What to work on:
Could you return the whole listing, character for character?

Material shown:
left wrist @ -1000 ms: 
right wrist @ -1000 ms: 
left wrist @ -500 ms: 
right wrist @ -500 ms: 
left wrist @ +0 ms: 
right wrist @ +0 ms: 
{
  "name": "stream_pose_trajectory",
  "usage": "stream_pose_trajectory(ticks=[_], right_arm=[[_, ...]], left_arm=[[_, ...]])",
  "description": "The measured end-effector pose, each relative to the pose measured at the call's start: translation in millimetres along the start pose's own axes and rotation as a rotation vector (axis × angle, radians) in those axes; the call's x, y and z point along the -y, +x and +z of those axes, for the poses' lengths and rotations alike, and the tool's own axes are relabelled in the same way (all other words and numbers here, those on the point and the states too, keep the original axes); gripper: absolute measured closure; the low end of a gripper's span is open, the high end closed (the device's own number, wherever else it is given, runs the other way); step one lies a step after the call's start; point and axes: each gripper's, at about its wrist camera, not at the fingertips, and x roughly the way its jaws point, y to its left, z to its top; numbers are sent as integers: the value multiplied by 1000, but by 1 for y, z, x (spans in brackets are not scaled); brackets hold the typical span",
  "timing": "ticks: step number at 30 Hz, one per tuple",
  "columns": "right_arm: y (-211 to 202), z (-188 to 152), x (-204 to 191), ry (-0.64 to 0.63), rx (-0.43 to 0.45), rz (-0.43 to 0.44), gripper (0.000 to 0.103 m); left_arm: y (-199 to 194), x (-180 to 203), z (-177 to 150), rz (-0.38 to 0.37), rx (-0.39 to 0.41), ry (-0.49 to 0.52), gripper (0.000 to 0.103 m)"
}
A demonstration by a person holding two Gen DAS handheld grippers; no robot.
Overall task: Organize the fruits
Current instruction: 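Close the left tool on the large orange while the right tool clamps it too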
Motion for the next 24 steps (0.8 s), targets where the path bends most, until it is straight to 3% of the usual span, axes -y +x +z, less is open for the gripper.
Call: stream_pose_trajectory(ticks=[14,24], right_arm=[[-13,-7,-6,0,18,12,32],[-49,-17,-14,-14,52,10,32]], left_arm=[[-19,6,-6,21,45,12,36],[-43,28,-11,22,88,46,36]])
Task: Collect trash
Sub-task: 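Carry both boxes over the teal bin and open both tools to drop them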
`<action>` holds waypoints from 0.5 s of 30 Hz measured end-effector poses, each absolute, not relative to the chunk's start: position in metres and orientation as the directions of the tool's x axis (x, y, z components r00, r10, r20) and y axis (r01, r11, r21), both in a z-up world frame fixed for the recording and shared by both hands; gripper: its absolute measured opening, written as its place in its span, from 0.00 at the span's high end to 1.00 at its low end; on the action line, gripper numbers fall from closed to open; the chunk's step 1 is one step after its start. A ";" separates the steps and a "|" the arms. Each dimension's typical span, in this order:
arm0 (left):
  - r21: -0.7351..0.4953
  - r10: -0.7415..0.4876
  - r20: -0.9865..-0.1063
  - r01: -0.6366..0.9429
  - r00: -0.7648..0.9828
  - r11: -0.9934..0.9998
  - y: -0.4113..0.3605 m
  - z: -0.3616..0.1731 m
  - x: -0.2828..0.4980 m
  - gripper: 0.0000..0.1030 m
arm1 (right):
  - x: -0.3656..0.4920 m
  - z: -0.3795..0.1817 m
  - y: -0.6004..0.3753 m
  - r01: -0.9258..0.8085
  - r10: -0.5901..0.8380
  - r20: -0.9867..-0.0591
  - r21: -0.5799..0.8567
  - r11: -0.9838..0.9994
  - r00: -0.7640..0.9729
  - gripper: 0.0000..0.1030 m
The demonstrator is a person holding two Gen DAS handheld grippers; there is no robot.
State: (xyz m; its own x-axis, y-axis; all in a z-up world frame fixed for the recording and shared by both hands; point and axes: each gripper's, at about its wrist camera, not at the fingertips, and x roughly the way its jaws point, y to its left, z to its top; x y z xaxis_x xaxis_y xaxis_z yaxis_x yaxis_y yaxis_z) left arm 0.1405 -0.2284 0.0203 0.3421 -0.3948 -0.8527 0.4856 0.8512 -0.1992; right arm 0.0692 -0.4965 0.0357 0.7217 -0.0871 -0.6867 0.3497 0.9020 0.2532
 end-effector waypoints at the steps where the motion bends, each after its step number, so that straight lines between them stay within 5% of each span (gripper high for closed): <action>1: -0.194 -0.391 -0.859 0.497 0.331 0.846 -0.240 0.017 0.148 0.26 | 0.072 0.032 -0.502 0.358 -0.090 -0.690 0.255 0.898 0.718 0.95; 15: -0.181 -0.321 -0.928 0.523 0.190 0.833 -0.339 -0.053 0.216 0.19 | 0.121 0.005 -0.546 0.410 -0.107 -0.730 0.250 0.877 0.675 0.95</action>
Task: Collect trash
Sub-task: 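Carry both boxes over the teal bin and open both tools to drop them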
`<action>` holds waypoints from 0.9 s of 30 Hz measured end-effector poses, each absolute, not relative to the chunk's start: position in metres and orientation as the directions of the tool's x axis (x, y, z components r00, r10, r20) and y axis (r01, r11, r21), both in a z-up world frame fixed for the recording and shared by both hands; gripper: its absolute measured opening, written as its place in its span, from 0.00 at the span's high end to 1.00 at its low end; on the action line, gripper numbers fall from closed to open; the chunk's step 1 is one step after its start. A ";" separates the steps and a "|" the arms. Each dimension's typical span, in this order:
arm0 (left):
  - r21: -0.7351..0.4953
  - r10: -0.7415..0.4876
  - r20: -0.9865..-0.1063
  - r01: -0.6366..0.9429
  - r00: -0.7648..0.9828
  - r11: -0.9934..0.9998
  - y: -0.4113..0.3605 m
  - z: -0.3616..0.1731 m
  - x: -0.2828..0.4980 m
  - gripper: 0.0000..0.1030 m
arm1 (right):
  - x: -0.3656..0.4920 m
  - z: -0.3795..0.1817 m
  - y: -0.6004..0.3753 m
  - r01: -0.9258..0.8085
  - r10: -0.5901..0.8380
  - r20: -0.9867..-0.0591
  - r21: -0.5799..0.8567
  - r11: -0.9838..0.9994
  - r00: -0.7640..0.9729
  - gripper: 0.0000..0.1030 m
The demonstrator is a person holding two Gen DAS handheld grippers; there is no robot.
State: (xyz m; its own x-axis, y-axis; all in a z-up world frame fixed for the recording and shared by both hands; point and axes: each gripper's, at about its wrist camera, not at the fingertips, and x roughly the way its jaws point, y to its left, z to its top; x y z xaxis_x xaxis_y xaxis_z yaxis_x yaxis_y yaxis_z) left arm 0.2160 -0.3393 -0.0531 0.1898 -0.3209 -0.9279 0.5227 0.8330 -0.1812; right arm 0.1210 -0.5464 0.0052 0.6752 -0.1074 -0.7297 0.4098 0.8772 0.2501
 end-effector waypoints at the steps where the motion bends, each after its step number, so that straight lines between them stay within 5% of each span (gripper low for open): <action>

Output of the exercise:
left wrist @ -1000 ms: 
right wrist @ -1000 ms: 
left wrist @ -500 ms: 
right wrist @ -500 ms: 
left wrist @ +0 ms: 
right wrist @ +0 ms: 
{
  "name": "stream_pose_trajectory",
  "usage": "stream_pose_trajectory(ticks=[_], right_arm=[[_, ...]], left_arm=[[_, ...]])",
  "description": "The measured end-effector pose, each relative to the pose measured at the call's start: translation in millimetres along the start pose's own axes and rotation as a rotation vector (axis × angle, radians) in those axes; the call's x, y and z point along the -y, +x and +z of those axes, for the poses' lengths and rotations alike, and the tool's own axes are relabelled in the same way (all other words and numbers here, those on the point and the states too, keep the original axes); gripper: absolute measured closure; the low end of a gripper's span is open, the high end closed (the device's own number, wherever else it is given, runs the other way); step one lies a step after the call's start; point and axes: each gripper's, at about its wrist camera, not at the fingertips, and x roughly the way its jaws point, y to its left, z to its top; numbers are sent as integers: the value multiplied by 1000, but by 1 for y, z, x (spans in brackets are not scaled); brackets hold the typical span",
  "timing": "ticks: step number at 30 Hz, one per tuple",
  "columns": "right_arm: y (-211 to 202), z (-188 to 152), x (-204 to 191), ry (-0.64 to 0.63), rx (-0.43 to 0.45), rz (-0.43 to 0.44), gripper (0.000 to 0.103 m); left_arm: y (-199 to 194), x (-180 to 203), z (-177 to 150), rz (-0.38 to 0.37), rx (-0.39 to 0.41), ry (-0.49 to 0.52), gripper (0.000 to 0.103 m)"
}
A demonstration by a person holding two Gen DAS handheld grippers; no robot.
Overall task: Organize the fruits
Current instruction: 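Close the left tool on the large orange while the right tool clamps it too
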Motion for the next 24 steps (0.8 s), targets where the path bends most, until it is straight to 3% of the usual span, axes -y +x +z, less is open for the gripper.
Call: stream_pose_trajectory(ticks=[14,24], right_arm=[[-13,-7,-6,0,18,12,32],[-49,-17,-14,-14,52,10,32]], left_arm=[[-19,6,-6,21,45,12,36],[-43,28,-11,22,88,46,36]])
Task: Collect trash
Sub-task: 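Carry both boxes over the teal bin and open both tools to drop them
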`<action>` holds waypoints from 0.5 s of 30 Hz measured end-effector poses, each absolute, not relative to the chunk's start: position in metres and orientation as the directions of the tool's x axis (x, y, z components r00, r10, r20) and y axis (r01, r11, r21), both in a z-up world frame fixed for the recording and shared by both hands; gripper: its absolute measured opening, written as its place in its span, from 0.00 at the span's high end to 1.00 at its low end; on the action line, gripper numbers fall from closed to open; the chunk's step 1 is one step after its start. A ";" separates the steps and a "|" the arms. Each dimension's typical span, in this order:
arm0 (left):
  - r21: -0.7351..0.4953
  - r10: -0.7415..0.4876
  - r20: -0.9865..-0.1063
  - r01: -0.6366..0.9429
  - r00: -0.7648..0.9828
  - r11: -0.9934..0.9998
  - y: -0.4113..0.3605 m
  - z: -0.3616..0.1731 m
  - x: -0.2828..0.4980 m
  - gripper: 0.0000..0.1030 m
arm1 (right):
  - x: -0.3656..0.4920 m
  - z: -0.3795..0.1817 m
  - y: -0.6004..0.3753 m
  - r01: -0.9258..0.8085
  - r10: -0.5901..0.8380
  - r20: -0.9867..-0.0591
  - r21: -0.5799..0.8567
  - r11: -0.9838..0.9994
  - r00: -0.7640..0.9729
  - gripper: 0.0000..0.1030 m
The demonstrator is a person holding two Gen DAS handheld grippers; there is no robot.
State: (xyz m; its own x-axis, y-axis; all in a z-up world frame fixed for the recording and shared by both hands; point and axes: each gripper's, at about its wrist camera, not at the fingertips, and x roughly the way its jaws point, y to its left, z to its top; x y z xaxis_x xaxis_y xaxis_z yaxis_x yaxis_y yaxis_z) left arm 0.1405 -0.2284 0.0203 0.3421 -0.3948 -0.8527 0.4856 0.8512 -0.1992; right arm 0.0692 -0.4965 0.0357 0.7217 -0.0871 -0.6867 0.3497 0.9020 0.2532
 end-effector waypoints at the steps where the motion bends, each after its step number, so that straight lines between them stay within 5% of each span (gripper high for closed): <action>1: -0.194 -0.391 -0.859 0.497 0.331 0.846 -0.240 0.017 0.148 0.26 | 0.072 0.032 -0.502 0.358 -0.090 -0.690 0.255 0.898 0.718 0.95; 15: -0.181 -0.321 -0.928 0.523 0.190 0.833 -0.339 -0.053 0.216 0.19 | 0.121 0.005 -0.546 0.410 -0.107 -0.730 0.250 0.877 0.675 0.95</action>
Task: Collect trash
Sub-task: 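Carry both boxes over the teal bin and open both tools to drop them
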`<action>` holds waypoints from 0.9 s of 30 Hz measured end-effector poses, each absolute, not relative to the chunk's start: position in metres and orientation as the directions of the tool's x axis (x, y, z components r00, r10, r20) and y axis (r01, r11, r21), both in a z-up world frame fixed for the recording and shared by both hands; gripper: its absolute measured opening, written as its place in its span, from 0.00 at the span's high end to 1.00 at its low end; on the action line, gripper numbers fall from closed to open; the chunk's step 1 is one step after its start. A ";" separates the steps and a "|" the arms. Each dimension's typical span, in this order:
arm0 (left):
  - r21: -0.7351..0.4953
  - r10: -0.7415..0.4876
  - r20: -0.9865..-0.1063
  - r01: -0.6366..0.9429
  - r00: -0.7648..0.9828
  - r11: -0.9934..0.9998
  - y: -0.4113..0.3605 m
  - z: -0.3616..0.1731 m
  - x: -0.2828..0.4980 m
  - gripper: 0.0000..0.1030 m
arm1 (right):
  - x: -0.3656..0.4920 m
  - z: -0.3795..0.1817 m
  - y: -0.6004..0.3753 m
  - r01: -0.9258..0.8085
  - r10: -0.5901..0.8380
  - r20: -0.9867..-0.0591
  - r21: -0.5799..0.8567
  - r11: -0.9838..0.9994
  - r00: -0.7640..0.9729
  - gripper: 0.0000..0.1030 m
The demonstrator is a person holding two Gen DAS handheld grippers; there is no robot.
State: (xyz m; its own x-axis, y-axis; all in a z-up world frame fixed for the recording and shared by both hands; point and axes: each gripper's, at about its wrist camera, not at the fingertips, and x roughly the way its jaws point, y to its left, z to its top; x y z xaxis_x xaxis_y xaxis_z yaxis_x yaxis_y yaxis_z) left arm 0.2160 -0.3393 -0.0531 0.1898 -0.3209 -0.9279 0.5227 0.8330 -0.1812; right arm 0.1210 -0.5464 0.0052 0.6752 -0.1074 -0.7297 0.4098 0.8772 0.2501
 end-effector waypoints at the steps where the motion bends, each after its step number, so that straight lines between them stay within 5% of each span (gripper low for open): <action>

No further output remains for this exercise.